TASK ITEM
Please work out how many lines in the records below include the word "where", and reply with that number only.

Saved data entries
++++++++++

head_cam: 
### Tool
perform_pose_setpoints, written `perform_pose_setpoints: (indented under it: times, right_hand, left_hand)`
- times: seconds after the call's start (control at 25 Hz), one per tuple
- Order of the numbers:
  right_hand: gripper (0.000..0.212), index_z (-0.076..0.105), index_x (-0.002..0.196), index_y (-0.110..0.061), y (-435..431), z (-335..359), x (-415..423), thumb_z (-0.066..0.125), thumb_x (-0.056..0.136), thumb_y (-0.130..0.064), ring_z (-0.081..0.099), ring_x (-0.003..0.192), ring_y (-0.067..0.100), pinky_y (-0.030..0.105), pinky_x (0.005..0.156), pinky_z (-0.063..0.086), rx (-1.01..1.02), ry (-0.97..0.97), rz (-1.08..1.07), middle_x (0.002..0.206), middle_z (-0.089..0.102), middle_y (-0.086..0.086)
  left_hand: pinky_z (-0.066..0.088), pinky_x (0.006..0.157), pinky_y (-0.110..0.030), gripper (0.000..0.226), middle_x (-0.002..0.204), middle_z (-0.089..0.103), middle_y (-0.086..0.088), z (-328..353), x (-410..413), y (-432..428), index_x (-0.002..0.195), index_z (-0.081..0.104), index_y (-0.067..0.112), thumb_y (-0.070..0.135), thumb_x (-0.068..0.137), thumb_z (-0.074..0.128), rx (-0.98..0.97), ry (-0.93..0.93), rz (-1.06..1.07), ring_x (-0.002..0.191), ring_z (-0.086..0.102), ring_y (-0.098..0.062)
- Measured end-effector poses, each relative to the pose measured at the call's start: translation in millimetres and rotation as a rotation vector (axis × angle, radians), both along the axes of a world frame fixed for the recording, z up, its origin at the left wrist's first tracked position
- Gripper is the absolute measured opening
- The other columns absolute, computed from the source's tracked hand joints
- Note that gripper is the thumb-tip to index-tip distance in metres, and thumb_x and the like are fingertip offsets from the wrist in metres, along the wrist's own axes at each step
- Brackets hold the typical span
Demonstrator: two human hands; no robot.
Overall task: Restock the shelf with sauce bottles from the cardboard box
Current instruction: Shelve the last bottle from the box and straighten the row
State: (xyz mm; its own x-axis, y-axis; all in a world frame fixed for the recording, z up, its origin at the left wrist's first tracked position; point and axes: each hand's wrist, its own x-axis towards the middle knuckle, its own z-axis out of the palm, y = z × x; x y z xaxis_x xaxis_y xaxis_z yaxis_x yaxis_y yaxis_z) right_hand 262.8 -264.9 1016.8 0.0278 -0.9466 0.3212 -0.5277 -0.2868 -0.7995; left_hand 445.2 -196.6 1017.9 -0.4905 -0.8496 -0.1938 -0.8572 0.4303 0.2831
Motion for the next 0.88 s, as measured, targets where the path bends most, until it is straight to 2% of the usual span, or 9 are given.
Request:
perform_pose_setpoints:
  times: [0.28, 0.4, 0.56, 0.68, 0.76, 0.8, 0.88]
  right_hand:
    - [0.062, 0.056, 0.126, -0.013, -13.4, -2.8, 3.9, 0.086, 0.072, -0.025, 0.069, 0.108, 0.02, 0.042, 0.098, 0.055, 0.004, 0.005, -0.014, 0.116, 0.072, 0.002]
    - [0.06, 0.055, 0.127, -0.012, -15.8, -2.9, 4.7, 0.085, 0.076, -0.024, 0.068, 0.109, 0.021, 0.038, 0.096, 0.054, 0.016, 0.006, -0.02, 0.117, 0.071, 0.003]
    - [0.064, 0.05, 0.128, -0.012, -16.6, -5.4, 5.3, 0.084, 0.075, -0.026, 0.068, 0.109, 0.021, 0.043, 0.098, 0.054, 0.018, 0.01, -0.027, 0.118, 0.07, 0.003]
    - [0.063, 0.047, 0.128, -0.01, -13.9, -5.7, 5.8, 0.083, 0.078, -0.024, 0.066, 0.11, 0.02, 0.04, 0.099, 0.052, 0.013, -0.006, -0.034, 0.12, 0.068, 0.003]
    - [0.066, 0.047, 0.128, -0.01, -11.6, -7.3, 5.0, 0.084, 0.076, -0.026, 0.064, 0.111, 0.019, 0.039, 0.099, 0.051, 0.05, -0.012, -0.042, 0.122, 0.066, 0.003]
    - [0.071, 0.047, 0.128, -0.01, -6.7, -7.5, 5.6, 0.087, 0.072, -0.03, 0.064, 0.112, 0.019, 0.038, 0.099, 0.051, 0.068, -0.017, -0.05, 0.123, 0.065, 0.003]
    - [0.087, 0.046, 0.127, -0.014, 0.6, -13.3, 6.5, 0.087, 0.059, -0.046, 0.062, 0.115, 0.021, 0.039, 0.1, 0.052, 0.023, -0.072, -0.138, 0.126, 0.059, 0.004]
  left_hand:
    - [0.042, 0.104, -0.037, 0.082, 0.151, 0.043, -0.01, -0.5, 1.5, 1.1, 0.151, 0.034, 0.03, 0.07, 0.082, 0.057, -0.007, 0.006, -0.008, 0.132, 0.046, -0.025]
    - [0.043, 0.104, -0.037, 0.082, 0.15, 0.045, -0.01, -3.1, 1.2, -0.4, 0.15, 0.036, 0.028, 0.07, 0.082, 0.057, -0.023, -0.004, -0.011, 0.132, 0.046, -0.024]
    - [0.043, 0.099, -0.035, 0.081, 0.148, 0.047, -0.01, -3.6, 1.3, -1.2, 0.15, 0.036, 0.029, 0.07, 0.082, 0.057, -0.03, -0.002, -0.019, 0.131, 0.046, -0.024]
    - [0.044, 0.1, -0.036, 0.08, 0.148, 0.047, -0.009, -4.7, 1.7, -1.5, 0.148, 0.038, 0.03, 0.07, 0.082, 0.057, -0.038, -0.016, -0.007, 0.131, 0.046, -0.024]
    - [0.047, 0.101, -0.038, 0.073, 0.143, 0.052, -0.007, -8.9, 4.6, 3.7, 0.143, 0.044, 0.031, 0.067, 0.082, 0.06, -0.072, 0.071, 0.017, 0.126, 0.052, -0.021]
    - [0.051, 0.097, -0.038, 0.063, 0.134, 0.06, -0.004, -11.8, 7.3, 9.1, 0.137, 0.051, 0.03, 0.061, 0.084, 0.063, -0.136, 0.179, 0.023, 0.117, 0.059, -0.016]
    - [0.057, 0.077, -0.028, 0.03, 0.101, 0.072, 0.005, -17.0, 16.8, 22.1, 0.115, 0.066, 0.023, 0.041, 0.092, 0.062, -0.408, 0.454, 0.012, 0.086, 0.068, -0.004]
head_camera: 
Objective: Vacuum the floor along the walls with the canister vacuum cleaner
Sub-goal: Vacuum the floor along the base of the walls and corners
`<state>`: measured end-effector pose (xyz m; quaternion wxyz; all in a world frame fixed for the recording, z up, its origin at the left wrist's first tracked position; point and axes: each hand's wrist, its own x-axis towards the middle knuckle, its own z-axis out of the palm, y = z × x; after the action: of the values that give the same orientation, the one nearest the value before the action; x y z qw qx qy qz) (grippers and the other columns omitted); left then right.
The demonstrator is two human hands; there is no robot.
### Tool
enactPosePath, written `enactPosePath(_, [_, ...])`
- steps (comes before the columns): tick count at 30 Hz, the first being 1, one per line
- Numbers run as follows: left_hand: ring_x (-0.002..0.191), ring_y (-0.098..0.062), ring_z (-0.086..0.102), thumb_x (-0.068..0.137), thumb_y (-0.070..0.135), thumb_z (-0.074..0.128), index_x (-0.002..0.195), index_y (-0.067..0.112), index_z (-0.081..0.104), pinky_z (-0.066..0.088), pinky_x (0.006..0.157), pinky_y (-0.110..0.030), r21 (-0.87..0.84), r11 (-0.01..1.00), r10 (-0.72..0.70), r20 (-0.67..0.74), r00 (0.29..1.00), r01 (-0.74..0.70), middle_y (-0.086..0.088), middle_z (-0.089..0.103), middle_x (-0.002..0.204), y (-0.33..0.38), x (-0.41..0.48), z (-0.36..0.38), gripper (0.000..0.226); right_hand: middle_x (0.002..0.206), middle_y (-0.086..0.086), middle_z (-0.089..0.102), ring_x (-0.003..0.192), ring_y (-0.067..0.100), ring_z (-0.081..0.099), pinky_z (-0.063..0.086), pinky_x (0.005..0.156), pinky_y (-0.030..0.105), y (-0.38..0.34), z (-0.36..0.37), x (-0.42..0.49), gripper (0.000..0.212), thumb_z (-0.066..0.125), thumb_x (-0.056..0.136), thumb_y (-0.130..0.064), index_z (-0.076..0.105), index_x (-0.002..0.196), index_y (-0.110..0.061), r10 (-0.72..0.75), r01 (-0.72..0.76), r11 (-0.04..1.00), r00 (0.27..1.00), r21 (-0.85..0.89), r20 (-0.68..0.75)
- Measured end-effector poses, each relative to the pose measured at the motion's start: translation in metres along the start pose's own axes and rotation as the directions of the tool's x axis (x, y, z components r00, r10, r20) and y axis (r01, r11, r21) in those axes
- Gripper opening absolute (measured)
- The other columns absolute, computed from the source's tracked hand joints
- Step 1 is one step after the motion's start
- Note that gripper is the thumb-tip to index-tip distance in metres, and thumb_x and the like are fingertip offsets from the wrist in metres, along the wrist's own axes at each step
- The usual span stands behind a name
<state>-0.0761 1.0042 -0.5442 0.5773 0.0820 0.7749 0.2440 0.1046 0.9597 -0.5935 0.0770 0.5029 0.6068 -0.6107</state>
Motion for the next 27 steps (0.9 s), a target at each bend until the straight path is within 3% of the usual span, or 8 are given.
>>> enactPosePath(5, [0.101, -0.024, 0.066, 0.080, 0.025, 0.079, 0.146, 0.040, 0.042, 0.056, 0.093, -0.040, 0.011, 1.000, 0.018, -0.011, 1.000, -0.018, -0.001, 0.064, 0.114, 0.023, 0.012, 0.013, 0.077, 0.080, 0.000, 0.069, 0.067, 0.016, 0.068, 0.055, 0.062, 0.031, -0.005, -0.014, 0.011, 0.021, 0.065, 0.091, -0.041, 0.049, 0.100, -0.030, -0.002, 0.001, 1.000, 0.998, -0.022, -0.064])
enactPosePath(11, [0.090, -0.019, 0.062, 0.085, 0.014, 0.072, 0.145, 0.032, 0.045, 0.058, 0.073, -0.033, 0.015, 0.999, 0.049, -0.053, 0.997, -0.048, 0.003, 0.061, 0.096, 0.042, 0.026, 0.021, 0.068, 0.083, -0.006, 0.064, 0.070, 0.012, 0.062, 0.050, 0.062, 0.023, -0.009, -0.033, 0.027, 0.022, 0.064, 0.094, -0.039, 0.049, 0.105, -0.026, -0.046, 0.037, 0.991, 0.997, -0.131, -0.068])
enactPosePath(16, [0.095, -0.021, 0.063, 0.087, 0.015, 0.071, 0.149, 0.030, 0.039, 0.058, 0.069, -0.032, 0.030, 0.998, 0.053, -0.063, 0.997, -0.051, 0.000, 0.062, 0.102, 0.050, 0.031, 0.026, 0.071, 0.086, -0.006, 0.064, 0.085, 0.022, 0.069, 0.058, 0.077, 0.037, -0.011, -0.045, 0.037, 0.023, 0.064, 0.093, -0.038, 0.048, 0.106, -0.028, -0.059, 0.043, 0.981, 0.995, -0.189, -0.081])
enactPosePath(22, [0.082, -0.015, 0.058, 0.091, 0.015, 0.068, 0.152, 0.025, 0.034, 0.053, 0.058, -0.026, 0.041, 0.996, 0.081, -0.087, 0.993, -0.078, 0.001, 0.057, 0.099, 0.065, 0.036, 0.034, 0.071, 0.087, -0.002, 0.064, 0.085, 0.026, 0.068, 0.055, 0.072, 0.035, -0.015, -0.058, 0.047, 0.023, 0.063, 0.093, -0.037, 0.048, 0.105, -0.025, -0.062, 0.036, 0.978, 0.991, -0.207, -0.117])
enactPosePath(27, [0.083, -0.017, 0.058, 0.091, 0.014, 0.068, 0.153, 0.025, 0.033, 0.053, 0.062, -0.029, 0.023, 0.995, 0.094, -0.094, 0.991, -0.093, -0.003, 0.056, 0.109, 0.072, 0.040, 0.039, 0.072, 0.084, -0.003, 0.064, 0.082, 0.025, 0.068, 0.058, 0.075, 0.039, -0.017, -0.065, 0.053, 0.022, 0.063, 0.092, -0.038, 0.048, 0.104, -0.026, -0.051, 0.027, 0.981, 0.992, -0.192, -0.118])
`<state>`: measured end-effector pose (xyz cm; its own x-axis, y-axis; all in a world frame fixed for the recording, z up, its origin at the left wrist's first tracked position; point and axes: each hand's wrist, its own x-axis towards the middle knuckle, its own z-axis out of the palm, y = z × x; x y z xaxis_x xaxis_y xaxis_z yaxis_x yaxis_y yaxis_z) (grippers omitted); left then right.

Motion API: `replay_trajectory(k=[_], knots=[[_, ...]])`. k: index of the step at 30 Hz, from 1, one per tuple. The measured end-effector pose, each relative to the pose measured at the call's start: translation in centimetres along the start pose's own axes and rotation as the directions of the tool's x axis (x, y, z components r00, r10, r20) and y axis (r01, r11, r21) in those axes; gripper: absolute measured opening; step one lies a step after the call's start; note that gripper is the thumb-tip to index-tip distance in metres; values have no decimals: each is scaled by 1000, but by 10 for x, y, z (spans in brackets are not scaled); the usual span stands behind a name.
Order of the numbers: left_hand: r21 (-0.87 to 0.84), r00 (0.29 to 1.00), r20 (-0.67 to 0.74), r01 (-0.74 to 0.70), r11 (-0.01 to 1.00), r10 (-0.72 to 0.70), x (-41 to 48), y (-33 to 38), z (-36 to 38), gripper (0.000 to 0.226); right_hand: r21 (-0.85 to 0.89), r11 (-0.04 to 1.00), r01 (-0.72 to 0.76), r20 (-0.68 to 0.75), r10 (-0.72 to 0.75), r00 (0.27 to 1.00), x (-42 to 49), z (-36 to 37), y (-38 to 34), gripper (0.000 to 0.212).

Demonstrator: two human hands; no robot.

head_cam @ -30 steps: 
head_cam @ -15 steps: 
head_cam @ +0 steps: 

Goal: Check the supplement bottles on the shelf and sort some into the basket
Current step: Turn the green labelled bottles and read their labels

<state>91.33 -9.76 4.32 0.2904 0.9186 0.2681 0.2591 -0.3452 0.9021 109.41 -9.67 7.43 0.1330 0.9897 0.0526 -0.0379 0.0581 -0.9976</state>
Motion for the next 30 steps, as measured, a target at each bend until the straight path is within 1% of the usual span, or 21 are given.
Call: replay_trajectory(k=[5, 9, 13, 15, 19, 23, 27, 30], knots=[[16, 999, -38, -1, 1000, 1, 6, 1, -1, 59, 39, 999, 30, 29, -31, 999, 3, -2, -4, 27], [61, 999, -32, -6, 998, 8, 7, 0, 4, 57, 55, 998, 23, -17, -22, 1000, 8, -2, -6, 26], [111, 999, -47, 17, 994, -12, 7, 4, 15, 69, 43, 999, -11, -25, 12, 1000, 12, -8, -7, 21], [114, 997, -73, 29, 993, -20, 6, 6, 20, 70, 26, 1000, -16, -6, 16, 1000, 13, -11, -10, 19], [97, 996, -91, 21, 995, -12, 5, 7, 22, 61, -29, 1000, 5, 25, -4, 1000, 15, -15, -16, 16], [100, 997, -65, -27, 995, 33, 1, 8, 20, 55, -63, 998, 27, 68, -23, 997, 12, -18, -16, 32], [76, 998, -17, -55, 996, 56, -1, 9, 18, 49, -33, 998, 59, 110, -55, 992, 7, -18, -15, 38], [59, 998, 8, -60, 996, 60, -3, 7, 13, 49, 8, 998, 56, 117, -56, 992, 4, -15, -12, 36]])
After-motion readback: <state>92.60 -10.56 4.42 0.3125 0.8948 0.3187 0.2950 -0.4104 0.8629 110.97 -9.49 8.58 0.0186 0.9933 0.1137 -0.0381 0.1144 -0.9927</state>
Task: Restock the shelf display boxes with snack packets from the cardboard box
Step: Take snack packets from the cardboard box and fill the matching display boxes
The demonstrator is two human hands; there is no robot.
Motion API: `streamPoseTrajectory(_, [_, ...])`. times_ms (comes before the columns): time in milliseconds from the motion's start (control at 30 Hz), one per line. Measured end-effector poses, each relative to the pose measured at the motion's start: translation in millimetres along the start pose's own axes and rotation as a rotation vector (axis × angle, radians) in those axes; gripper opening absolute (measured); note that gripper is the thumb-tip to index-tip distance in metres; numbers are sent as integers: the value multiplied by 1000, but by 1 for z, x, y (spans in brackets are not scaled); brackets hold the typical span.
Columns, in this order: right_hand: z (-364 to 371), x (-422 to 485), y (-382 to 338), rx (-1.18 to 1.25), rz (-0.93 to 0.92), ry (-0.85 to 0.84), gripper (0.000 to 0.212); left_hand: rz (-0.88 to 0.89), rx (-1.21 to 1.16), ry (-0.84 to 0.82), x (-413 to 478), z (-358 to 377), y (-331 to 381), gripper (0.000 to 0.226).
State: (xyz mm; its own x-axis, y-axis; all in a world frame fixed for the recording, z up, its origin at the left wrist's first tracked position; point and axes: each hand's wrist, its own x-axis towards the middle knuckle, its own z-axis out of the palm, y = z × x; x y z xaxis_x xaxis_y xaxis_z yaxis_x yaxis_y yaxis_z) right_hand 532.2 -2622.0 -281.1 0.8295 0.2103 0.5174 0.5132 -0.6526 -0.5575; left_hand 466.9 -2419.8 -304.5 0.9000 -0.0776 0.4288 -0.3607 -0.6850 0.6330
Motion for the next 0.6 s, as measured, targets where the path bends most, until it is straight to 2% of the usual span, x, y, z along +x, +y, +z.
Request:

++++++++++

ANSWER
2